8.4 Impounding areas shall be designed or equipped to clear rain or other water. 8.4.1 Where automatically controlled sump pumps are used, they shall be equipped with an automatic cutoff device that prevents their operation when exposed to LNG temperatures. 8.4.2 Piping, valves, and fittings whose failure could allow liquid to escape from the impounding area shall be designed to withstand continuous exposure to the temperature of LNG. 8.4.3 Where gravity drainage is employed for water removal, the gravity draining system shall be designed to prevent the escape of LNG by way of the drainage system. 9.0 Inspection 9.1 Prior to initial operation, containers shall be inspected to ensure compliance with the engineering design and material, fabrication, assembly, and test provisions of the chapter. 9.2 Inspectors shall be qualified in accordance with the code or standard applicable to the container and as specified in this standard. 10.0 Factory Testing of LNG Containers 10.1 The outer tank shall be leak tested. 10.2 Container piping shall be tested in accordance with ASME B 31.3, Process Piping. 11.0 Shipment of LNG Containers. - Containers shall be shipped under a minimum internal pressure of 10 psi (69 kPa) inert gas. 12.0 Field Testing of LNG Containers 12.1 Containers and associated piping shall be leak tested prior to filling with LNG. 12.2 After acceptance tests are completed, there shall be no field welding on the LNG containers. 13.0 Welding on Containers. 13.1 Field welding shall be done on saddle plates or brackets provided for the purpose only. 13.2 Where repairs or modifications incorporating welding are required, they shall comply without the code or standard under which the container was fabricated. 13.3 Retesting by a method appropriate to the repair or modification shall be required only where the repair or modification is of such a nature that a retest actually tests the element affected and is necessary to demonstrate the adequacy of the repair or modification. 14.0 Piping 14.1 All piping that is part of an LNG container and the facility associated with the container for handling cryogenic liquid or flammable fluid shall be in accordance with ASME B 31.3, Process Piping or equivalent, and the following:i. Type F piping, spiral welded piping, and furnace butt-welded steel products shall not be permitted.

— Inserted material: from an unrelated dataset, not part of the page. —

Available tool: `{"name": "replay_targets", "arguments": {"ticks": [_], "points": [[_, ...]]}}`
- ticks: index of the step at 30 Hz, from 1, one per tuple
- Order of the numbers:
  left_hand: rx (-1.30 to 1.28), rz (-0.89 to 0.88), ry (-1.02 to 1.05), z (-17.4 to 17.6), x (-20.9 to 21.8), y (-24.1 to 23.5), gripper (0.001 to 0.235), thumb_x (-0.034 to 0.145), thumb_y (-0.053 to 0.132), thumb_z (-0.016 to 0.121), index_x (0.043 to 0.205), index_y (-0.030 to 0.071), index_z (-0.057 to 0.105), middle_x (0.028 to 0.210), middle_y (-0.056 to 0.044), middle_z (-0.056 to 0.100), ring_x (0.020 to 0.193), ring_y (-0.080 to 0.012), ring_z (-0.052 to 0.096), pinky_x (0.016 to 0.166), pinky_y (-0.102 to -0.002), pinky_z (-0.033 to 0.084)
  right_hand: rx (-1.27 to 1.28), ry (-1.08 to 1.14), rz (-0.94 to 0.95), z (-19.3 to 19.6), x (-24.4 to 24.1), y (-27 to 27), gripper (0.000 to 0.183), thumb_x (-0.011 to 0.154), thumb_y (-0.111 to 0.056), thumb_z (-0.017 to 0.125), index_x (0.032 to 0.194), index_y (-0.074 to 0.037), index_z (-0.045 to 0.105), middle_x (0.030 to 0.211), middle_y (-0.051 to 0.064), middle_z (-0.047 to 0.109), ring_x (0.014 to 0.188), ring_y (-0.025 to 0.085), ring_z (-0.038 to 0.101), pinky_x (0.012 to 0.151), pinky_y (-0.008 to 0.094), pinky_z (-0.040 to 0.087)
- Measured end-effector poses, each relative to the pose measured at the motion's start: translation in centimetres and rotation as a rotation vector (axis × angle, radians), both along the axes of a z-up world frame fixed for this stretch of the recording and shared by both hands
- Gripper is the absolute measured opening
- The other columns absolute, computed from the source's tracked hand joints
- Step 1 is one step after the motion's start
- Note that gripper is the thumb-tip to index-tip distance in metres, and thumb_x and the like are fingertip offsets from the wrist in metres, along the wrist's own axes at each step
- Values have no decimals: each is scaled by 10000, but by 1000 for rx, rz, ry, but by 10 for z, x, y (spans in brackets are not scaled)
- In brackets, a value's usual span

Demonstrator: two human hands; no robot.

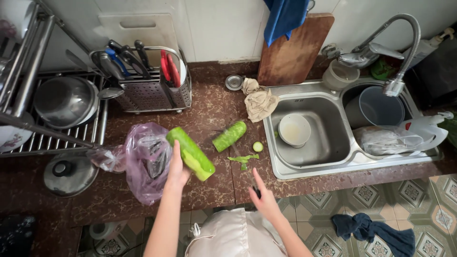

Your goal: The recorder takes a gourd out of a plastic bag, places a pot on the stove, and then peels the gourd using a kitchen knife over a kitchen counter.

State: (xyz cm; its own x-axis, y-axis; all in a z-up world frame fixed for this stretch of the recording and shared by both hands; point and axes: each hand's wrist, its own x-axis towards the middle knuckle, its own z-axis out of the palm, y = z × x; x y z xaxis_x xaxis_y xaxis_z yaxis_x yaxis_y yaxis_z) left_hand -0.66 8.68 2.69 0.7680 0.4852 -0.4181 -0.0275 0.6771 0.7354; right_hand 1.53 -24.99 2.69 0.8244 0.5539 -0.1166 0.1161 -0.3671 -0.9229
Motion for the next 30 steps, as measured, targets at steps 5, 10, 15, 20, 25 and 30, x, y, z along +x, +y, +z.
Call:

ii. All welding or brazing shall be performed by personnel qualified to the requirements of the ASME Boiler and Pressure Vessel Code, Section IX or equivalent.
iii. Oxygen-fuel gas welding shall not be permitted.
iv. Brazing filler metal shall have a melting point exceeding 538°C.
v. All piping and tubing shall be austenitic stainless steel for all services below -29°C.
vi. All piping and piping components, except gaskets, seals, and packing, shall have a minimum melting point of 816°C.
vii. Aluminum shall be used only downstream of a product retention valve in vaporiser service.
viii. Compression-type couplings used where they can be subjected to temperatures below -29°C shall meet the requirements of ASME B 31.3, Process Piping, Section 315 or equivalent .
ix. Stab-in branch connections shall not be permitted.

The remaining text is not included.